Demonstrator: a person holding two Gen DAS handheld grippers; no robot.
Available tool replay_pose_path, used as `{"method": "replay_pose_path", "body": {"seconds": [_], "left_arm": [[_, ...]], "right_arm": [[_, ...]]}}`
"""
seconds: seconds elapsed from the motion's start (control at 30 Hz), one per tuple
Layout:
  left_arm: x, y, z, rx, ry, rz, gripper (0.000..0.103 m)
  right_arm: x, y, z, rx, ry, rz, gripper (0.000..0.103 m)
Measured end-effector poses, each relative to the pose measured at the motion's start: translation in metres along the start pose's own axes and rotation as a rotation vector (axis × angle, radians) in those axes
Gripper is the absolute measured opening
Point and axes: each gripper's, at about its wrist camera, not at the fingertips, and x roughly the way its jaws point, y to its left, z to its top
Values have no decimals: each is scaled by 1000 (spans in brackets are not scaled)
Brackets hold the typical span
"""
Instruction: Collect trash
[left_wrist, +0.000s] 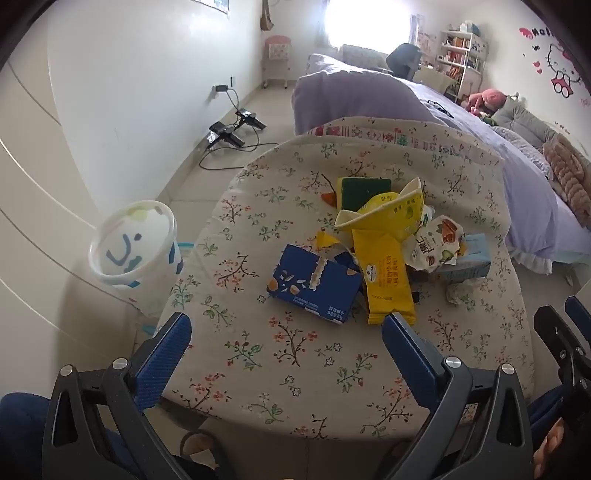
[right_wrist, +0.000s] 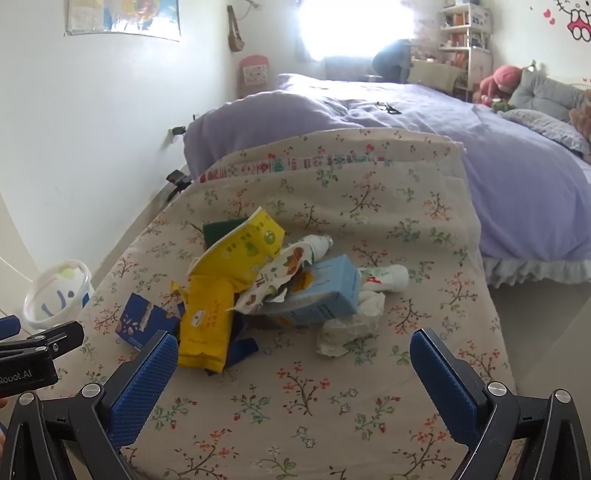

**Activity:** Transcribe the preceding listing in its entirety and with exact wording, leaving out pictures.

**Response to the exercise:**
Demonstrator: a person holding two Gen DAS handheld grippers; no robot.
Available tool replay_pose_path, used as `{"method": "replay_pose_path", "body": {"seconds": [_], "left_arm": [[_, ...]], "right_arm": [[_, ...]]}}`
"""
seconds: seconds elapsed from the motion's start (control at 30 Hz), one per tuple
Layout:
  left_arm: x, y, z, rx, ry, rz, gripper (0.000..0.103 m)
  right_arm: x, y, z, rx, ry, rz, gripper (0.000..0.103 m)
Measured end-effector poses, each relative to the pose measured at the motion's start: translation in metres along the start pose's own axes and rotation as a rotation vector (axis × angle, radians) in those axes
Gripper is the absolute measured opening
Point and axes: each gripper's, at about its wrist camera, not at the fingertips, and x roughly the way its jaws point, y to its left, z to its top
Values have no decimals: each is scaled by 1000 (spans in brackets are not scaled)
Brackets hold the typical span
"""
Instruction: Collect trash
[left_wrist, +0.000s] 
[right_wrist, +0.000s] 

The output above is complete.